I'm sorry, I can't find "non-sequiter" in my dictionary. Perhaps you meant "non sequitur"?
The Mariner 10 mission to Mercury revealed a key data item that Earthly geophysicists need to pay more attention to.
This is the Caloris Basin and, on the opposite side of Mercury, some very strange topography that is usually called "weird terrain".
The explanation is the the shock waves from the impact that created Caloris converged on the opposite side of Mercury and tore the landscape to pieces.
Well, Mercury is small and internally much cooler than Earth, so Mercury has a thick crust while the Earth's crust floats on magma.
A giant meteor impact like the one in what is now Antarctica should have the same sort of effect on Earth that happened on Mercury -- except when the Earth's crust gets shattered by converging shock waves, the magma can pour out. Thus the "Siberian Traps", which formed at about the same time as the Permian Extinction. All we need to solidify that speculation is to study the positions of the continents at that time (not where they have drifted to, today).

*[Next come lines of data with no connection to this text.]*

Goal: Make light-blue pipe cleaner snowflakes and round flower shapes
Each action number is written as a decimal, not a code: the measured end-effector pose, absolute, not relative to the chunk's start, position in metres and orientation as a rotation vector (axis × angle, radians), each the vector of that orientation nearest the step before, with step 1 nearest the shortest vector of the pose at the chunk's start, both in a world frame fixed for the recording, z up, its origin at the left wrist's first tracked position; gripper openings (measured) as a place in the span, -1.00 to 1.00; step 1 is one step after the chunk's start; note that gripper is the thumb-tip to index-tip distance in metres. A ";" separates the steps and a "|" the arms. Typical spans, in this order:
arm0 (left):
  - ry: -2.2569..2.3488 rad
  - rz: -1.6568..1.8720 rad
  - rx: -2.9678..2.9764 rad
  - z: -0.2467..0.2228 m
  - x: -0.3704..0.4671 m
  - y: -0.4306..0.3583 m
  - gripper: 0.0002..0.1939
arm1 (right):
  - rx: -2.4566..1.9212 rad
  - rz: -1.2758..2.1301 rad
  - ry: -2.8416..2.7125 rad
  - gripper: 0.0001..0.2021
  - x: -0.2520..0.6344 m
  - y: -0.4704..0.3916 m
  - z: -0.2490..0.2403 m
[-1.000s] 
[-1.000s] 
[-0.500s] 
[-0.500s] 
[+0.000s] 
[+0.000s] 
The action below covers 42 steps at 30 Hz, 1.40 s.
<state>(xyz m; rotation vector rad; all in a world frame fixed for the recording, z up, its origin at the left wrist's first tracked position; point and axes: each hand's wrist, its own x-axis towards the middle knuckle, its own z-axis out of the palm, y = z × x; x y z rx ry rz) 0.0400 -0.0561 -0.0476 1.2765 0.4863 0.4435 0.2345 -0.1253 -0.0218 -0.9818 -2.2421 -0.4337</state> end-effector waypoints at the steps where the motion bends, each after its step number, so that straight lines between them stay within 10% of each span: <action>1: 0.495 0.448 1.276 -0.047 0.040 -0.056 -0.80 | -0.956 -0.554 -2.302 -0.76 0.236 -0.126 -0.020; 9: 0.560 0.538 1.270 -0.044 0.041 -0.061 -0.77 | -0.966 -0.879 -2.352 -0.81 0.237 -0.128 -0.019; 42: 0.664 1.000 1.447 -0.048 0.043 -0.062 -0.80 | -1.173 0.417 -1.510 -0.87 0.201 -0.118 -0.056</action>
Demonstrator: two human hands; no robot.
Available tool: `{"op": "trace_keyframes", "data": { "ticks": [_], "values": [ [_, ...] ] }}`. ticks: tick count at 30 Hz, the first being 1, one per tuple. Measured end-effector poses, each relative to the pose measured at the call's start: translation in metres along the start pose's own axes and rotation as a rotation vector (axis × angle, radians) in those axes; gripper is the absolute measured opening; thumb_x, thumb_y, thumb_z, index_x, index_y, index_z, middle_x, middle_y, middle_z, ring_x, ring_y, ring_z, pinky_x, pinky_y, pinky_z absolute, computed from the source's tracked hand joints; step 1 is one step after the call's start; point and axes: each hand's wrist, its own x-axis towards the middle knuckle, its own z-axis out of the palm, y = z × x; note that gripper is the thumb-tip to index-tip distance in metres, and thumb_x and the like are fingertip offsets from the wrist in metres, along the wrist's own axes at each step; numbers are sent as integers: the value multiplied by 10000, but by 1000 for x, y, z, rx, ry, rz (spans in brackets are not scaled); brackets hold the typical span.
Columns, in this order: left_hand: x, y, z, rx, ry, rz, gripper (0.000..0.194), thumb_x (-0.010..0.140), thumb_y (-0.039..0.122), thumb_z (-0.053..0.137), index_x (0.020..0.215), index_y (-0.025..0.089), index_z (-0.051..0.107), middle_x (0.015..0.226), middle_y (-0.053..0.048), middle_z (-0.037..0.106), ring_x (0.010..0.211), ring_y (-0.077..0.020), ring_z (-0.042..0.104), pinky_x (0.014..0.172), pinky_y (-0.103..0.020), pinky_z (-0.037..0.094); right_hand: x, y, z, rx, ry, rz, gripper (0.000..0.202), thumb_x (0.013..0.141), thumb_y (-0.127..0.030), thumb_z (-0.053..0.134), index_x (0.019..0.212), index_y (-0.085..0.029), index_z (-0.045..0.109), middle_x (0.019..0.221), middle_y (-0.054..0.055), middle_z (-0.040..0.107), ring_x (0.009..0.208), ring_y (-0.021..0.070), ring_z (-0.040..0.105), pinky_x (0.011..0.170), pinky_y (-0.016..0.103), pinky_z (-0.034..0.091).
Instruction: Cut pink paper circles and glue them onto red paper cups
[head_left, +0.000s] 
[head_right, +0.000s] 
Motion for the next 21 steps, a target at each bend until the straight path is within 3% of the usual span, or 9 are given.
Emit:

More evidence for this sort of Double Disaster comes from the Chixulub impact, which, when it happened, it is known that India was on the opposite side of the world, and the "Deccan Traps" were formed at the same time as the K-T boundary.
For one more example that I'm aware of, but which happened much longer ago than even the Permian extinction, is the Vredefort (sp?) Ring in South Africa, among the biggest known impact craters on Earth, and the Columbia Plateau magma outpourings of Oregon/Idaho/Washington, also among the biggest on Earth, and, I think, about the same age.... Life on Earth was only bacterial then, and it is difficult to know how little of it suvived that Double-Edged Disaster.